Their charm is the charm of the wild rose. Their arrangement on the gnarled twigs is irregular. The artist loves the unstudied grace of it. The great botanist, Linnæus, probably saw only pressed specimens, but he named the tree coronaria, which means, “fit for crowns and garlands.”

I remember gathering the little green apples in the fall. Hard, and almost bitter, when eaten out of hand, they make a jelly that is as distinct and delightful in its way as the flowers are more admirable than common apple blossoms. The taste is wild, and almost bitter, but beside it ordinary apple jelly tastes insipid. Perhaps I am prejudiced, and the memory of that wild crab-apple jelly too remote to be depended upon. But many people agree with me. If you are in the woods in October, and come to a thicket of trees bearing flat, yellow apples, pick as many as you can carry home. Smell their spicy fragrance, and persuade your mother to make them into jelly, so that you can form your own opinion of it.

The Eastern crab apple grows over a large part of the region between the Atlantic coast, and the dry plains east of the Rocky Mountains, and south to Northern Alabama and Texas. The prairie crab, a different species, grows in the Mississippi Valley. A narrow-leaved species grows in the South, and the Oregon crab is the native wild apple of the woods, from California north into Alaska.
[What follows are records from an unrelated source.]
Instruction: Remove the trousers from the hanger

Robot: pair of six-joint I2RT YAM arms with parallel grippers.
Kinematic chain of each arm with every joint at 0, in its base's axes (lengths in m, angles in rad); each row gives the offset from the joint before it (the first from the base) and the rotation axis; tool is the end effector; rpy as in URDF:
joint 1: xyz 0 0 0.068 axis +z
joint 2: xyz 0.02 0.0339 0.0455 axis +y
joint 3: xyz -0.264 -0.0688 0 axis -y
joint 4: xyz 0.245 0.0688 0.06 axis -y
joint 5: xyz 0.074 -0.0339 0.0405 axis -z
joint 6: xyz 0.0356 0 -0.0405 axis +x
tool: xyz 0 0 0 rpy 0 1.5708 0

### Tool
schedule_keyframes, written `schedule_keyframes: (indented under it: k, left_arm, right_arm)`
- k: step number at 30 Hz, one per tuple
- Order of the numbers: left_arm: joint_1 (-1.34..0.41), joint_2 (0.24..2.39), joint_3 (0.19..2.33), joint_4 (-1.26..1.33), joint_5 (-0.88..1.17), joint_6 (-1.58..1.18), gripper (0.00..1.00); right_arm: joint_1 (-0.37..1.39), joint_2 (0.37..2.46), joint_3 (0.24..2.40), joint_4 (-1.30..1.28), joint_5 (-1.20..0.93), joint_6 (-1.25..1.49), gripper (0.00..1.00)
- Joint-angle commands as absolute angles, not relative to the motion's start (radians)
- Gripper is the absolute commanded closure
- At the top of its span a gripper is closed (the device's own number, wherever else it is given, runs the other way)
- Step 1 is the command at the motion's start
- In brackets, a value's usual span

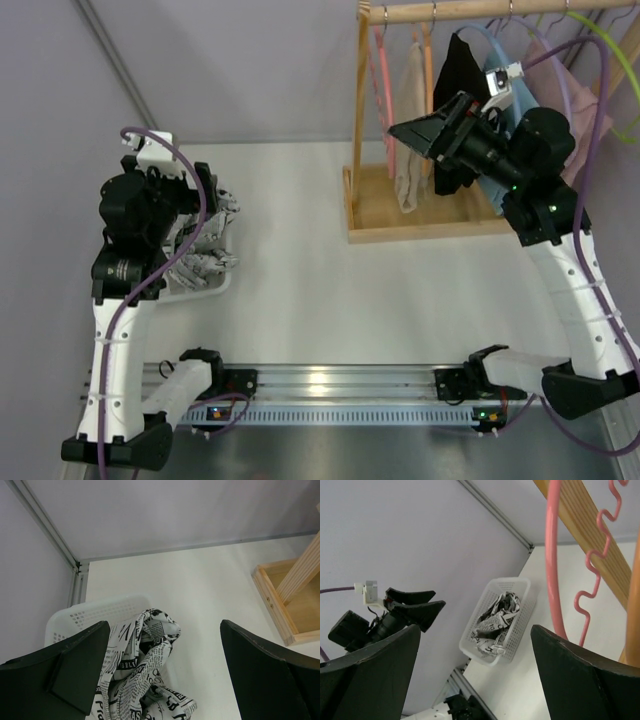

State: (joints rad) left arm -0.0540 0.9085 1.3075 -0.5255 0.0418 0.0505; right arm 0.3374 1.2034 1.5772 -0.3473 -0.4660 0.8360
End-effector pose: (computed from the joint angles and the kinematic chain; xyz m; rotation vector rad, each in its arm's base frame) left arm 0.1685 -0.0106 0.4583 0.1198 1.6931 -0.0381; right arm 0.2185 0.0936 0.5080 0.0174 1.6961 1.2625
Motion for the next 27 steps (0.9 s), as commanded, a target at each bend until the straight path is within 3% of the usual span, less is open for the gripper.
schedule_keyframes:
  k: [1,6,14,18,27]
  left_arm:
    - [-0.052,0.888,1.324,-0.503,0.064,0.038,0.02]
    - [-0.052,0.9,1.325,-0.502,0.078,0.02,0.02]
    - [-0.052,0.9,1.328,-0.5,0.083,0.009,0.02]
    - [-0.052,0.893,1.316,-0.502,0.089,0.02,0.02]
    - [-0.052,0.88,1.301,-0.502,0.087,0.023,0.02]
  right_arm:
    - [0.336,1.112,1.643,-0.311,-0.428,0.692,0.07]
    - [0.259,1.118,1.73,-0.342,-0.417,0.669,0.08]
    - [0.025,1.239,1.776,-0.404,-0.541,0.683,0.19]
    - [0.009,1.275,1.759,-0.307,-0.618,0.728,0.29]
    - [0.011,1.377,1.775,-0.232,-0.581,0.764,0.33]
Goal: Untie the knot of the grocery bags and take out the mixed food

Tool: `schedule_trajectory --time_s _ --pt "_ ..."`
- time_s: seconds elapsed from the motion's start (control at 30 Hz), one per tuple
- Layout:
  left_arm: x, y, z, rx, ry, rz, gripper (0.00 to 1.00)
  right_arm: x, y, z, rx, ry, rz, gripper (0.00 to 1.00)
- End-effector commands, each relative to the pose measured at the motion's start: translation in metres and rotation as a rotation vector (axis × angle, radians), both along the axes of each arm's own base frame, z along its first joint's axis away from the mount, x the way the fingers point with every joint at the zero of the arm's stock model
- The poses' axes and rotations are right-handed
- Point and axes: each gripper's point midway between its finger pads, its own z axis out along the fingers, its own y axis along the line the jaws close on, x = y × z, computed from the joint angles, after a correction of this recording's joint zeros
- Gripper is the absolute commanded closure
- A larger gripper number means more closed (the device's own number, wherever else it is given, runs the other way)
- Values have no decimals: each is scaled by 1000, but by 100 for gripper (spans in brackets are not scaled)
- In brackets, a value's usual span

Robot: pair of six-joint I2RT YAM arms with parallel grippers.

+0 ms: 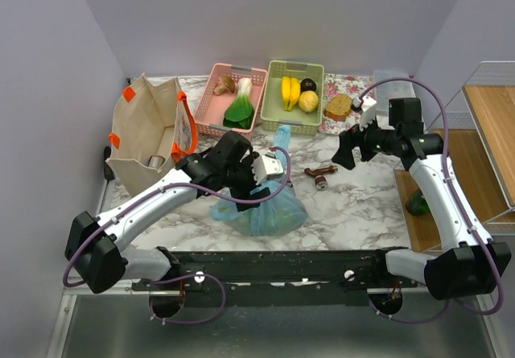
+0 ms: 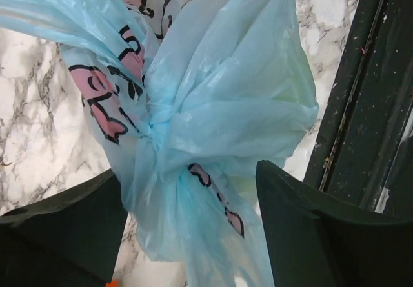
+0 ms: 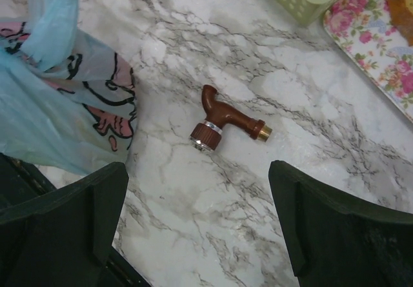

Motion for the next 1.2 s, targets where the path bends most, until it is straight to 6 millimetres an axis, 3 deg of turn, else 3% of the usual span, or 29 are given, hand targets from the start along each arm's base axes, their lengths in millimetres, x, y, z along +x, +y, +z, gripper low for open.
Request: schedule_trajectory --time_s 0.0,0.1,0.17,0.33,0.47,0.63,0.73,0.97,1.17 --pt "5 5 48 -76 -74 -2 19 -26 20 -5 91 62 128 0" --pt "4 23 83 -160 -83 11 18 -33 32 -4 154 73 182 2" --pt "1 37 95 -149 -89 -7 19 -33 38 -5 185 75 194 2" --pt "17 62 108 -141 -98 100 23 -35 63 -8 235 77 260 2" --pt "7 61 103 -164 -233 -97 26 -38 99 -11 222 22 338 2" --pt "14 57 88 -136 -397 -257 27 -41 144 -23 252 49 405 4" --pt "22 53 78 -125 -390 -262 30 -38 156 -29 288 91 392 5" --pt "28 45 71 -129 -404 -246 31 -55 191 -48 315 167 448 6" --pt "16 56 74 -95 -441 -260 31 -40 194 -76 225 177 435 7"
Quinces are core fruits, cousins of the apples. So are pears. All of our orchard pears and quinces are cultivated varieties of species that once grew wild in Europe or Asia. The Japanese quince in America is a hedge plant which in spring covers its bare twigs with large, deep rose-coloured flowers, and bears hard, freckled fruits that smell better than they taste, in September. We know all these fruits, and have them in our gardens, but they are foreigners here, though much at home. We have no native pears or quinces in America.

THE CHERRIES

Do you know the peculiar taste and odour of the pit of a cherry or peach? Then you will recognise it without difficulty when you meet it in a bruised leaf or twig of any tree that bears stone fruits, wild or cultivated. It belongs to the family which includes plums, cherries, peaches, apricots, and almonds. But one species of native cherry is a large tree. It is chiefly as fruit trees that the cultivated varieties are important. A few are grown for their beauty as flowering trees and shrubs; some for their rich bronze foliage.

The wild cherry is the one lumber tree in the family. Its wood ranks with mahogany, though not so expensive as the tree which grows no nearer to us than lower Florida and Central America. It is made into furniture or used in the interior finishing of houses, parlour cars, and ocean liners. It takes a beautiful polish, and has a rich brown colour that improves with time. It is largely used as veneer on cheaper woods. “Solid cherry” is likely to be birch, if the article is of modern make.